The whole listing below should be printed again exactly, with no images.

- Opening Delimiter -

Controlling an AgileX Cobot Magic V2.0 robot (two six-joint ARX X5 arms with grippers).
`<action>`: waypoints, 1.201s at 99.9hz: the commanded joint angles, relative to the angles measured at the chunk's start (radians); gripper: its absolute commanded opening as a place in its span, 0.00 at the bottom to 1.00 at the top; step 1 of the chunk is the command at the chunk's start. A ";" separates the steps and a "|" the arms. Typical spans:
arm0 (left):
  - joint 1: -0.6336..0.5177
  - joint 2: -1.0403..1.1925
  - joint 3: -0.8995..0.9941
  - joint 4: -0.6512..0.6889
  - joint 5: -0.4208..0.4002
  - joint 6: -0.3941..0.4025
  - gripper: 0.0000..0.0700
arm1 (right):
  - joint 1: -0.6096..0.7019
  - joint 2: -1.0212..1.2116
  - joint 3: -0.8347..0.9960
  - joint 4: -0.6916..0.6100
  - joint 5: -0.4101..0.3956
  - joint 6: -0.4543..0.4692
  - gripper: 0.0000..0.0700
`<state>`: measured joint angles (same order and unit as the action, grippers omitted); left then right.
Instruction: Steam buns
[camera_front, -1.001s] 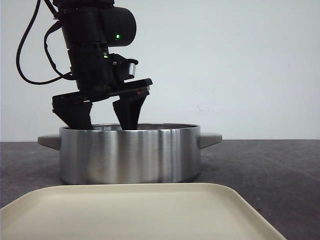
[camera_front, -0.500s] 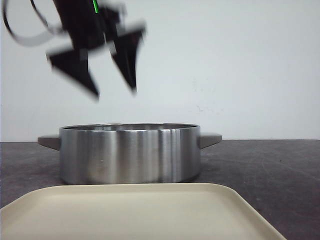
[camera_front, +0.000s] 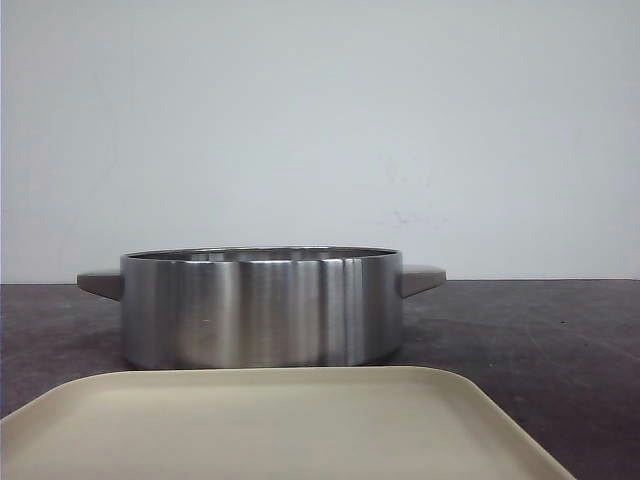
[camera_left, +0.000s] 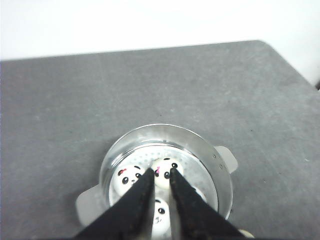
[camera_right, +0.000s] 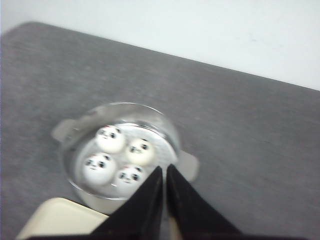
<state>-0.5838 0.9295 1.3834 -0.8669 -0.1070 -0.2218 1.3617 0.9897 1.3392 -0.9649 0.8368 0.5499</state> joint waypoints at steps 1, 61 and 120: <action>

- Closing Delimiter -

*Answer area*
Controlling an AgileX Cobot Magic V2.0 robot (two six-joint ARX X5 arms with grippers).
`<action>`: waypoints, 1.201s at 99.9hz: the commanded joint angles, relative to the angles measured at the chunk's start (radians); gripper: its absolute commanded opening as a place in its span, 0.00 at the bottom to 1.00 at the top; step 1 of the chunk is the command at the chunk's start. A ";" separates the steps and a "|" the arms. Typical spans:
arm0 (left):
  - joint 1: -0.6336..0.5177
  - joint 2: -1.0403..1.1925
  - joint 3: -0.8995..0.9941
  - joint 4: -0.6512..0.6889
  - joint 5: -0.4208..0.4002
  - joint 6: -0.3941..0.4025
  - gripper: 0.0000..0.0700
arm1 (right):
  - joint 1: -0.6096..0.7019
  - joint 2: -1.0212..1.2116
  - joint 3: -0.8347..0.9960
  - joint 4: -0.6916..0.6100
  - joint 5: -0.4101..0.3956
  - joint 6: -0.4543..0.4692
  - gripper: 0.0000..0.0700
`<state>`: measured joint angles (same order and unit as the action, grippers omitted); left then right.
Instruction: Steam buns
[camera_front, -1.001s] 
[camera_front, -0.500s] 
[camera_front, +0.000s] 
[camera_left, +0.000s] 
[camera_right, +0.000s] 
<state>-0.5838 0.9295 1.3834 -0.8669 -0.1070 -0.2218 1.3617 0.9897 1.3392 -0.9649 0.8368 0.5499</state> joint waypoints at steps 1, 61 and 120: <action>

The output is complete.